Tanzania electricity supply firm Tanesco risks losing rights to a crucial gas pipeline deal if it does not pay Tsh248 billion ($109 million) to Tanzania Petroleum Development Corporation (TPDC).
TPDC has said that the debt is causing it financial distress, as it also owes the Exim Bank of China.
Controller and Auditor General Prof Mussa Assad has advised the government through the Ministries of Finance and Planning and Energy to bail out Tanesco and help TPDC meet gas purchase and other operational costs.
“TPDC may not be able to service the loan obtained to facilitate construction of Mtwara-Dar Gas Pipeline from Exim Bank of China and their respective interests, if Tanesco does not settle this liability,” Prof Assad said in an audit report.
He further said that failure to repay the loan shall subject the corporation to a compounded interest of 0.8 per cent charged on the unpaid loan balance which will increase financial cost to TPDC and the government.

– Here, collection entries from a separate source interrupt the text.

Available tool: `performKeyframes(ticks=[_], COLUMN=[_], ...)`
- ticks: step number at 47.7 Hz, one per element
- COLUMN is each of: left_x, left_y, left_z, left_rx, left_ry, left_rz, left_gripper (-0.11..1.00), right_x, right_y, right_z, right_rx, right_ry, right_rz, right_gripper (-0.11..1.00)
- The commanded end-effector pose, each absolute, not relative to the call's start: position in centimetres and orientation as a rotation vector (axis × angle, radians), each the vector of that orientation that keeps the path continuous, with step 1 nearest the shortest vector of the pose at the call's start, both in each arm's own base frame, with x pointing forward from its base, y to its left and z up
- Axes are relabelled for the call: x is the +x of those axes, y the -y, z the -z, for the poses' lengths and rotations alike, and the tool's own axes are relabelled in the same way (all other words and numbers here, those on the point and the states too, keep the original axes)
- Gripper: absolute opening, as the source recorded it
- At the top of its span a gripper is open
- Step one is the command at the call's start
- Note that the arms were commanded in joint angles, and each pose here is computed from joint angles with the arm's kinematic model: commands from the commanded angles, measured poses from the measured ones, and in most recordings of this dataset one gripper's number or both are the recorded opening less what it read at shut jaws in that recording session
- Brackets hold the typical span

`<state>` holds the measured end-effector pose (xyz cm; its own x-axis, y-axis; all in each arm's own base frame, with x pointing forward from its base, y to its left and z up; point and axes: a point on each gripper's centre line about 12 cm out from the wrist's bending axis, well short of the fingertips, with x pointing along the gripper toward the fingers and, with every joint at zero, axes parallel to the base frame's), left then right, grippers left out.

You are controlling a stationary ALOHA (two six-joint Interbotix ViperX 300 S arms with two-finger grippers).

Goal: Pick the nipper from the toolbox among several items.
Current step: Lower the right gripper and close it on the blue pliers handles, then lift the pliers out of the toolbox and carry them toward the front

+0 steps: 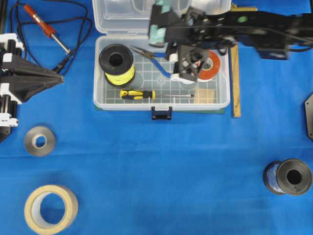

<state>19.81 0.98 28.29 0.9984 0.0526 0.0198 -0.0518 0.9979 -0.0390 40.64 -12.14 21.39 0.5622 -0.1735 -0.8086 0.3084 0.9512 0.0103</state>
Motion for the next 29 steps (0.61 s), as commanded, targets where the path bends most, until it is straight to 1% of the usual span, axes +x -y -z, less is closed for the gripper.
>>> performKeyframes(ticks=[1,7,15,21,29], left_x=[20.0,20.0,20.0,19.9,19.9], left_y=[-1.0,-1.1,-1.1,-1.1,-1.2], left_z=[-28.8,-28.8,-28.8,-28.7,-28.7], left_rx=[-0.041,-0.040,-0.040,-0.040,-0.041], left_ry=[0.035,0.035,0.035,0.033,0.033], left_rz=[-0.054,-0.056,-0.056,-0.057,-0.065], left_gripper=[0.00,0.00,0.00,0.00,0.00], right_x=[39.5,37.9,36.5,36.2,36.6], right_y=[12.0,11.0,7.6,4.3,-0.5], right_z=[-25.6,-27.8,-29.4,-29.6,-28.9], right_rx=[0.145,0.141,0.117,0.108,0.094], right_ry=[-0.836,-0.782,-0.699,-0.642,-0.618], right_rz=[0.293,0.285,0.218,0.141,0.021], right_gripper=[0.13,0.13,0.13,0.13,0.13])
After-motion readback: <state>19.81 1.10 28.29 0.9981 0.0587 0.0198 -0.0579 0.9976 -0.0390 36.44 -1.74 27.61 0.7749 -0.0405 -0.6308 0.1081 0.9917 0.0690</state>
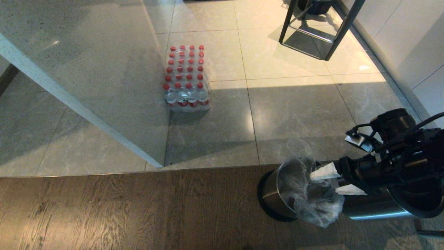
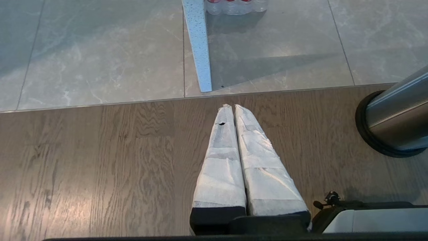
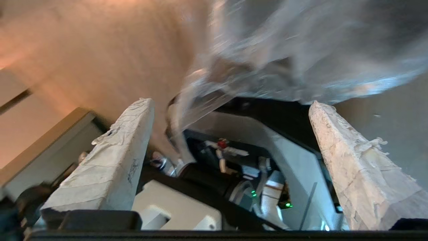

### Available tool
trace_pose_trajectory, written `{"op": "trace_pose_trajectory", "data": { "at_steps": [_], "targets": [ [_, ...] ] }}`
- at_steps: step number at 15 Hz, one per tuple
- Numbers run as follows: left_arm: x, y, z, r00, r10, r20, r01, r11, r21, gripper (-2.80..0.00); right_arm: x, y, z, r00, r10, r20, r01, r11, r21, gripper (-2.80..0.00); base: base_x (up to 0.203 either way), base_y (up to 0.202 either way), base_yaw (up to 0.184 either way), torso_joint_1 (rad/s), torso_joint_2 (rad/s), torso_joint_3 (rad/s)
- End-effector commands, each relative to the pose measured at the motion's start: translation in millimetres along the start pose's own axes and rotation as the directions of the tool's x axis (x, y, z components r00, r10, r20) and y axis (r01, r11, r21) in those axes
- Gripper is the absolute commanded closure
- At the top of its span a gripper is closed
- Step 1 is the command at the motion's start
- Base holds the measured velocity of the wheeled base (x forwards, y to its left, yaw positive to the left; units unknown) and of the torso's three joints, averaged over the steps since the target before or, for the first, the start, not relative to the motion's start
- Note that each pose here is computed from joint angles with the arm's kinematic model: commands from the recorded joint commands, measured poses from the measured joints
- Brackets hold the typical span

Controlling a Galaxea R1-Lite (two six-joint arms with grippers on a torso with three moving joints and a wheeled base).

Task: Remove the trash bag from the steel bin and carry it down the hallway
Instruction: Pick up the trash bag

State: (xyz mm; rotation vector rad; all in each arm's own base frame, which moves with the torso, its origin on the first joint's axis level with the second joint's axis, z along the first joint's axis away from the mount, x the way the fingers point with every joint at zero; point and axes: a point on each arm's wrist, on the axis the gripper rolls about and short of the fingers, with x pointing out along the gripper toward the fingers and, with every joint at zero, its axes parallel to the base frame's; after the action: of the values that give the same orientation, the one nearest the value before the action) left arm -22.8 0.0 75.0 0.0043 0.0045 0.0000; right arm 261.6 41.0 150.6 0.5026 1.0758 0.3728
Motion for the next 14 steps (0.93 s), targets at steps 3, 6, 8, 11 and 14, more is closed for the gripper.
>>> {"op": "trace_pose_trajectory", "data": {
  "at_steps": [3,6,8,11,14],
  "targets": [
    [0,0.0,0,1.0,0.0,0.0,0.0,1.0,0.0,0.0,-5,5,3,0.999,0.023,0.025,-0.023,0.999,-0.031,-2.8,0.0,0.0,0.0,0.0,0.0,0.0],
    [0,0.0,0,1.0,0.0,0.0,0.0,1.0,0.0,0.0,-9,7,2,0.999,0.013,0.041,-0.008,0.994,-0.11,-2.8,0.0,0.0,0.0,0.0,0.0,0.0],
    [0,0.0,0,1.0,0.0,0.0,0.0,1.0,0.0,0.0,-11,7,0,0.997,-0.042,0.057,0.055,0.97,-0.235,-2.8,0.0,0.0,0.0,0.0,0.0,0.0],
    [0,0.0,0,1.0,0.0,0.0,0.0,1.0,0.0,0.0,-10,8,0,0.985,-0.156,0.077,0.174,0.88,-0.441,-2.8,0.0,0.0,0.0,0.0,0.0,0.0],
    [0,0.0,0,1.0,0.0,0.0,0.0,1.0,0.0,0.0,-7,18,-4,0.987,-0.153,0.053,0.159,0.851,-0.5,-2.8,0.0,0.0,0.0,0.0,0.0,0.0]
  ]
}}
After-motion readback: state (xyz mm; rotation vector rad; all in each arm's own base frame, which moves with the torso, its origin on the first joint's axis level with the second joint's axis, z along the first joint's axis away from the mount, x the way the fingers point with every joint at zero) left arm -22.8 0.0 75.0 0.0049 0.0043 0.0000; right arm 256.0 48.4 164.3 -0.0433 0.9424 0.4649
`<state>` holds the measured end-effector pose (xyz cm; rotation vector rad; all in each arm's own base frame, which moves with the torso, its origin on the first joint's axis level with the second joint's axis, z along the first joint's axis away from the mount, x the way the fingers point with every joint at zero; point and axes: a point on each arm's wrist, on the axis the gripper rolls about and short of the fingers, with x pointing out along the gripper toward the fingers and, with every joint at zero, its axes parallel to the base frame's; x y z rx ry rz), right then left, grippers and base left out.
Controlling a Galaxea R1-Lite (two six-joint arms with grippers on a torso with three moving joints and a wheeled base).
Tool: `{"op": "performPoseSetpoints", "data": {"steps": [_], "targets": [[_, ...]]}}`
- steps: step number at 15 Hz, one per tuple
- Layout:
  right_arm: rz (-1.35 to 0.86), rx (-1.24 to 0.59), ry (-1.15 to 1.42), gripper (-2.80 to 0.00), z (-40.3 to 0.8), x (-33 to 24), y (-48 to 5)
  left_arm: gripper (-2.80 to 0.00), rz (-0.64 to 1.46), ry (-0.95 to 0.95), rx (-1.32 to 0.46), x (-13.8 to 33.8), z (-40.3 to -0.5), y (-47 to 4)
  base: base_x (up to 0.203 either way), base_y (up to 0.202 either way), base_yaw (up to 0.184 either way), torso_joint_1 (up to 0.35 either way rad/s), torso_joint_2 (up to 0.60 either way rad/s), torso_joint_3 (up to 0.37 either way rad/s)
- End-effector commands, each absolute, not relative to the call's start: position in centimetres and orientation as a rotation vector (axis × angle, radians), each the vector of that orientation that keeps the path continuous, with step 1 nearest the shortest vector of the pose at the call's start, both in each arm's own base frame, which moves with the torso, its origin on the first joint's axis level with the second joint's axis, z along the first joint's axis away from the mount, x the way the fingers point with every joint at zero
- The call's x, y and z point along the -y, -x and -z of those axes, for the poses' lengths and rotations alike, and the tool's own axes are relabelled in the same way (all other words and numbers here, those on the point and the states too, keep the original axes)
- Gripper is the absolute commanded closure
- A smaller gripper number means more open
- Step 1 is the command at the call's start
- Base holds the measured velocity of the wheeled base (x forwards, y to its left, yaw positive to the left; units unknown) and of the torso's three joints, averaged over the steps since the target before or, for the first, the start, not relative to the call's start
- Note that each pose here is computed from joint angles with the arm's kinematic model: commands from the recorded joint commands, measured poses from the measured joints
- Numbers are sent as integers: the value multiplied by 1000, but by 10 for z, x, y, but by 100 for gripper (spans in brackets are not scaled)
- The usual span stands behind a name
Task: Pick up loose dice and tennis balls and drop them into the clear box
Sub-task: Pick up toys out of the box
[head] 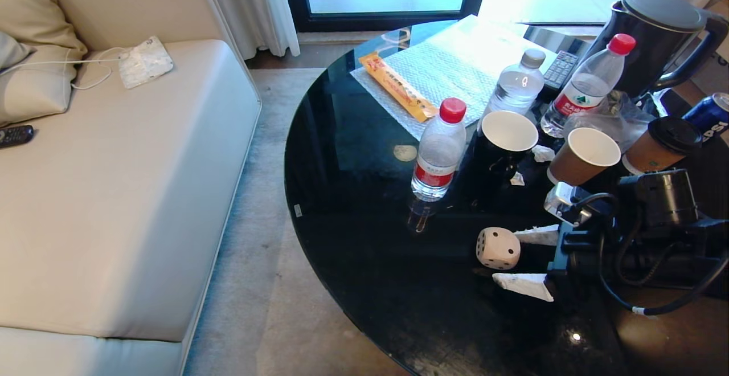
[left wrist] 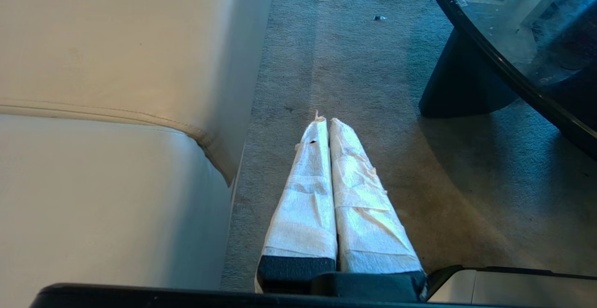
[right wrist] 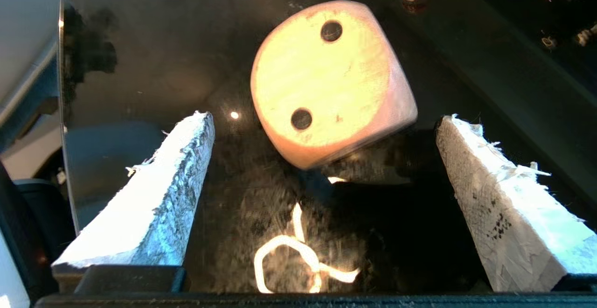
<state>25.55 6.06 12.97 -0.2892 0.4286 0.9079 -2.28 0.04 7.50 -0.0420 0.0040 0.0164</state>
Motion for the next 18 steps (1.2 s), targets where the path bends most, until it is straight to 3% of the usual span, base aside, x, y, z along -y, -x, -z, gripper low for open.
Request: {"op": "performPoseSetpoints", "data": {"steps": [1, 10, 11, 18], "targets": [[-938, -424, 278, -280, -127, -61, -262, 0, -17, 43, -4, 0, -75, 23, 0, 0, 0, 0, 0, 0], [-991, -401, 299, -280, -121, -64, -276, 0, -17, 43, -4, 0, -75, 23, 0, 0, 0, 0, 0, 0], [-988, -404, 297, 0, -120, -64, -278, 0, -17, 43, -4, 0, -75, 23, 0, 0, 0, 0, 0, 0], [-931, -441, 209, 0, -126, -58, -277, 0, -17, 43, -4, 0, -75, 23, 0, 0, 0, 0, 0, 0]]}}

“Further, failure to pay the loan shall amount to transfer of TPDC rights under the Gas Sales Agreement (GSA) to Exim Bank of China as per Clause 2 of the Security Assignment Contractual Rights, which forms of the Agreement signed between TPDC and Exim Bank of China,” he added.
Tanesco entered into a Gas Sales Agreement in September 2015 whereby the the power utility company buys natural gas from TPDC for power generation at Kinyerezi, Ubungo II and Symbion Power Plants.
“I have noted that between September 2015 and December 2017 monthly invoices totalling to Tsh567,514,961,312.95, ($254, 448,796.08) were issued by TPDC to Tanesco with respects to the natural gas supplied to Tanesco for power generation.
“My audit noted that by December 2017, Tanesco had managed to settle Tsh318,904,743,618.61 ($142,982,887.87) equivalent to 56 per cent of the total amount of invoices leaving Tsh248,610,217,694.34 ($111,465,908.21) unsettled,” Prof Assad said in the report.
There are also concerns that if the state utility company is not assisted to pay the outstanding bills, it is likely that it would pass on the burden to consumers in the long run.